__Collected data__

───

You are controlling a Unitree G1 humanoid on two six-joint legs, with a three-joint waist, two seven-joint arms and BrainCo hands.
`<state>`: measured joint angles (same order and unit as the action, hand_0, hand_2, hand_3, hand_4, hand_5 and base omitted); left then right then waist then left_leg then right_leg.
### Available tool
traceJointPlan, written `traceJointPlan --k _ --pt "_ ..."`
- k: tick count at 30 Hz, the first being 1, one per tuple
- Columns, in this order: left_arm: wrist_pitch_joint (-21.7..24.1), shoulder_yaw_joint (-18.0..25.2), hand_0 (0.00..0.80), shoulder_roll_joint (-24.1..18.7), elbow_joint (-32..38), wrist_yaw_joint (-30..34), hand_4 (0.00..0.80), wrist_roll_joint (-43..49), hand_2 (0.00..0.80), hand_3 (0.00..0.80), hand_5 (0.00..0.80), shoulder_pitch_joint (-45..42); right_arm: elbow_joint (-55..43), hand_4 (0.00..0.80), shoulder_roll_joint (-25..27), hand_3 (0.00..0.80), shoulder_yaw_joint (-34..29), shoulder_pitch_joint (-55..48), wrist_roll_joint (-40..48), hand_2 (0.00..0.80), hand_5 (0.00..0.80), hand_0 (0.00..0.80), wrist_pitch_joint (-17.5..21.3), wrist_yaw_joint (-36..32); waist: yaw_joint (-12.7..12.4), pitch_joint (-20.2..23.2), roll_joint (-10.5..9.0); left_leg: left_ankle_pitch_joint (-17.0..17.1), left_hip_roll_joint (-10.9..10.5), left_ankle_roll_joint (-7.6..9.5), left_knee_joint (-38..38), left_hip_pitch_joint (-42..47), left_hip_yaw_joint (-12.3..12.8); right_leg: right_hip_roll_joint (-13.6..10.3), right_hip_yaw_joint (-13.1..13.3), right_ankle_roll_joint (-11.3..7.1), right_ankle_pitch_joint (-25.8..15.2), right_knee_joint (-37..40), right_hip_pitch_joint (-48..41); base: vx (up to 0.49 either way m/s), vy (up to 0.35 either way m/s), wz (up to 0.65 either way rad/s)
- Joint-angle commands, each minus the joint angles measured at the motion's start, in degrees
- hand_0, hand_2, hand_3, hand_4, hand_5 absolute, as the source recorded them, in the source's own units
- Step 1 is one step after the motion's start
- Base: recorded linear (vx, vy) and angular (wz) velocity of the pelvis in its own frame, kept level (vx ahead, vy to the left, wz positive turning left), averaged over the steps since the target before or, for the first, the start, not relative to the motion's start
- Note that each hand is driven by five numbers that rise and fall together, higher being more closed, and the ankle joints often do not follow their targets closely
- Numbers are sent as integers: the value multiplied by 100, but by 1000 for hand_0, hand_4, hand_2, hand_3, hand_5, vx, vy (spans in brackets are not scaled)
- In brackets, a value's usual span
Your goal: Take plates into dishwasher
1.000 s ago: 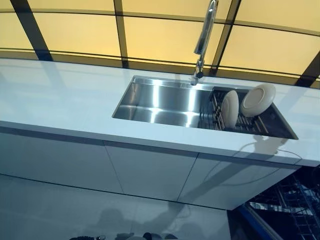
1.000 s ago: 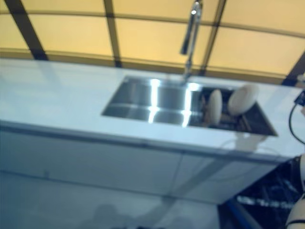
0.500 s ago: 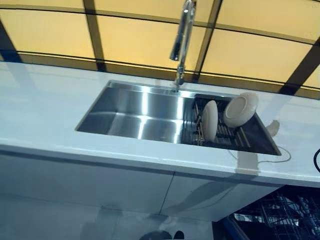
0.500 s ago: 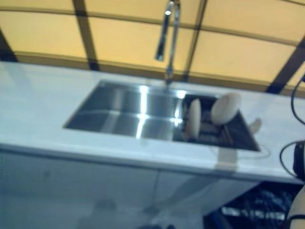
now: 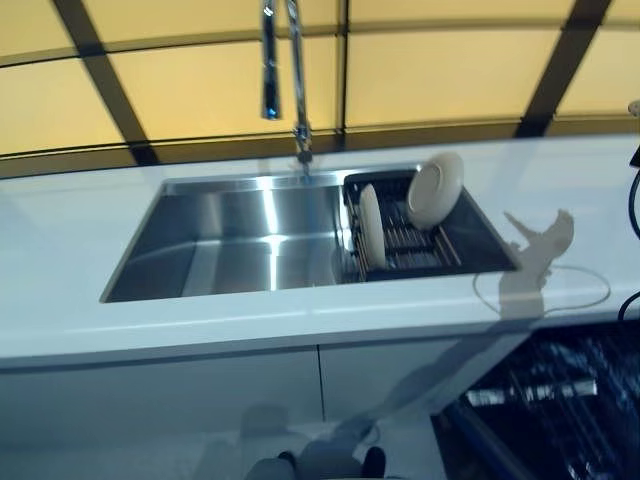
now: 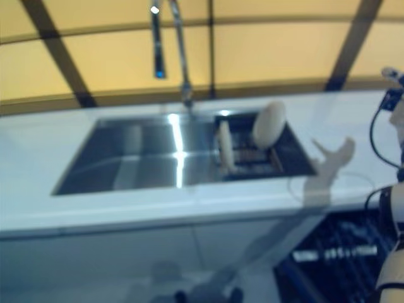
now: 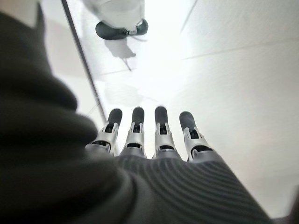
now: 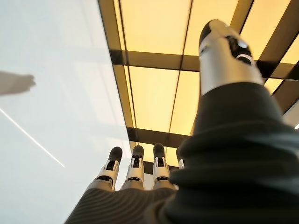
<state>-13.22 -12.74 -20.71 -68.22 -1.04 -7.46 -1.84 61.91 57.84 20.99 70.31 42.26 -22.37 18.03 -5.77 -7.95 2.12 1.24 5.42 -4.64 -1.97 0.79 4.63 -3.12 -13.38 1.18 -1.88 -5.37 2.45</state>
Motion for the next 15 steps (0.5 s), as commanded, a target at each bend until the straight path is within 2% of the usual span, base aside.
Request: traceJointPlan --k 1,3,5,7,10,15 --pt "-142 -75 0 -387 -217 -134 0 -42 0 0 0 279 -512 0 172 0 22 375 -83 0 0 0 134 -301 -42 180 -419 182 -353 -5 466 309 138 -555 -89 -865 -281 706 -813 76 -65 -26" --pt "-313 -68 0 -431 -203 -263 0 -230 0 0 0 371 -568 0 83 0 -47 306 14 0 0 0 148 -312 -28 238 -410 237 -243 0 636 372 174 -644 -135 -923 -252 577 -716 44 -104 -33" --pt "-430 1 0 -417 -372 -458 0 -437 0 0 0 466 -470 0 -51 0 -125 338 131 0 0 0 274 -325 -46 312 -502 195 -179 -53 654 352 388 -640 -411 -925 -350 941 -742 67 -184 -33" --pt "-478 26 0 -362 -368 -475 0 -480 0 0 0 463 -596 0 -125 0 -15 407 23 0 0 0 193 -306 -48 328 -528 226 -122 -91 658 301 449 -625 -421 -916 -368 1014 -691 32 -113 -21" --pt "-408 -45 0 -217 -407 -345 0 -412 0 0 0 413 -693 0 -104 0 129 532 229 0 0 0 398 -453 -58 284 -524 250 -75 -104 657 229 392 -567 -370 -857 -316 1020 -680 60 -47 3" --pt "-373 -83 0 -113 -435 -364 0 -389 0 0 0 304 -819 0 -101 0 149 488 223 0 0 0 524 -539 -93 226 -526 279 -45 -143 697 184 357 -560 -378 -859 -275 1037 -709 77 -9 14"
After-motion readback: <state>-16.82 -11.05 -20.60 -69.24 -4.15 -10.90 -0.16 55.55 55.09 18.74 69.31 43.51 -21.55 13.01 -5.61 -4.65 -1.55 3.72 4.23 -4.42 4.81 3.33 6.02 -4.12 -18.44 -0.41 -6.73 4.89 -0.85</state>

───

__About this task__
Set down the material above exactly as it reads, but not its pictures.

__Response to this task__
You are controlling a Unitree G1 humanoid on two six-joint legs, with a three-joint waist, two seven-joint arms and BrainCo hands.
`<state>`: measured joint angles (same order and unit as the action, hand_0, hand_2, hand_3, hand_4, hand_5 and base omitted); left then right then waist then left_leg then right_leg.
### Available tool
traceJointPlan, written `traceJointPlan --k _ --pt "_ ..."`
- k: tick count at 30 Hz, the first being 1, one per tuple
- Columns, in this order: left_arm: wrist_pitch_joint (-21.7..24.1), shoulder_yaw_joint (-18.0..25.2), hand_0 (0.00..0.80), shoulder_roll_joint (-24.1..18.7), elbow_joint (-32..38), wrist_yaw_joint (-30..34), hand_4 (0.00..0.80), wrist_roll_joint (-43..49), hand_2 (0.00..0.80), hand_3 (0.00..0.80), hand_5 (0.00..0.80), shoulder_pitch_joint (-45..42); right_arm: elbow_joint (-55..43), hand_4 (0.00..0.80), shoulder_roll_joint (-25..27), hand_3 (0.00..0.80), shoulder_yaw_joint (-34..29), shoulder_pitch_joint (-55..48), wrist_roll_joint (-40..48), hand_2 (0.00..0.80), hand_5 (0.00..0.80), hand_0 (0.00..0.80), wrist_pitch_joint (-17.5..21.3), wrist_yaw_joint (-36..32); waist: yaw_joint (-12.7..12.4), pitch_joint (-20.2..23.2), roll_joint (-10.5..9.0); left_leg: left_ankle_pitch_joint (-17.0..17.1), left_hip_roll_joint (-10.9..10.5), left_ankle_roll_joint (-7.6..9.5), left_knee_joint (-38..38), left_hip_pitch_joint (-42..47), left_hip_yaw_joint (-12.3..12.8); right_leg: right_hip_roll_joint (-13.6..10.3), right_hip_yaw_joint (-13.1..13.3), right_ankle_roll_joint (-11.3..7.1), right_ankle_pitch_joint (-25.8..15.2), right_knee_joint (-37..40), right_hip_pitch_joint (-48..41); base: vx (up to 0.49 either way m/s), vy (up to 0.35 either way m/s), wz (up to 0.65 either way rad/s)
- Joint-angle commands, each minus the joint angles measured at the motion's start, in degrees
- hand_0, hand_2, hand_3, hand_4, hand_5 absolute, as the source recorded them, in the source's own units
- Step 1 is one step after the motion's start
- Base: recorded linear (vx, vy) and angular (wz) velocity of the pelvis in its own frame, kept level (vx ahead, vy to the left, wz positive turning left), averaged over the steps since the target before or, for the first, the start, not relative to the motion's start
- Note that each hand is driven by five numbers that rise and fall together, higher being more closed, and the ankle joints often do not follow their targets closely
- Numbers are sent as integers: the value multiplied by 100, but by 1000 for hand_0, hand_4, hand_2, hand_3, hand_5, vx, vy (spans in brackets are not scaled)
- In brackets, a value's usual span
Your goal: Take plates into dishwasher
1.000 s ago: 
1.000 s ago: 
0.500 s ago: 
0.500 s ago: 
now: 
now: 
now: 
now: 
<state>-13.22 -12.74 -20.71 -68.22 -1.04 -7.46 -1.84 61.91 57.84 20.99 70.31 42.26 -22.37 18.03 -5.77 -7.95 2.12 1.24 5.42 -4.64 -1.97 0.79 4.63 -3.12 -13.38 1.18 -1.88 -5.37 2.45</state>
Motion for the next 15 steps (0.5 s), as commanded, a target at each bend until the straight path is within 2% of the usual span, base aside.
Request: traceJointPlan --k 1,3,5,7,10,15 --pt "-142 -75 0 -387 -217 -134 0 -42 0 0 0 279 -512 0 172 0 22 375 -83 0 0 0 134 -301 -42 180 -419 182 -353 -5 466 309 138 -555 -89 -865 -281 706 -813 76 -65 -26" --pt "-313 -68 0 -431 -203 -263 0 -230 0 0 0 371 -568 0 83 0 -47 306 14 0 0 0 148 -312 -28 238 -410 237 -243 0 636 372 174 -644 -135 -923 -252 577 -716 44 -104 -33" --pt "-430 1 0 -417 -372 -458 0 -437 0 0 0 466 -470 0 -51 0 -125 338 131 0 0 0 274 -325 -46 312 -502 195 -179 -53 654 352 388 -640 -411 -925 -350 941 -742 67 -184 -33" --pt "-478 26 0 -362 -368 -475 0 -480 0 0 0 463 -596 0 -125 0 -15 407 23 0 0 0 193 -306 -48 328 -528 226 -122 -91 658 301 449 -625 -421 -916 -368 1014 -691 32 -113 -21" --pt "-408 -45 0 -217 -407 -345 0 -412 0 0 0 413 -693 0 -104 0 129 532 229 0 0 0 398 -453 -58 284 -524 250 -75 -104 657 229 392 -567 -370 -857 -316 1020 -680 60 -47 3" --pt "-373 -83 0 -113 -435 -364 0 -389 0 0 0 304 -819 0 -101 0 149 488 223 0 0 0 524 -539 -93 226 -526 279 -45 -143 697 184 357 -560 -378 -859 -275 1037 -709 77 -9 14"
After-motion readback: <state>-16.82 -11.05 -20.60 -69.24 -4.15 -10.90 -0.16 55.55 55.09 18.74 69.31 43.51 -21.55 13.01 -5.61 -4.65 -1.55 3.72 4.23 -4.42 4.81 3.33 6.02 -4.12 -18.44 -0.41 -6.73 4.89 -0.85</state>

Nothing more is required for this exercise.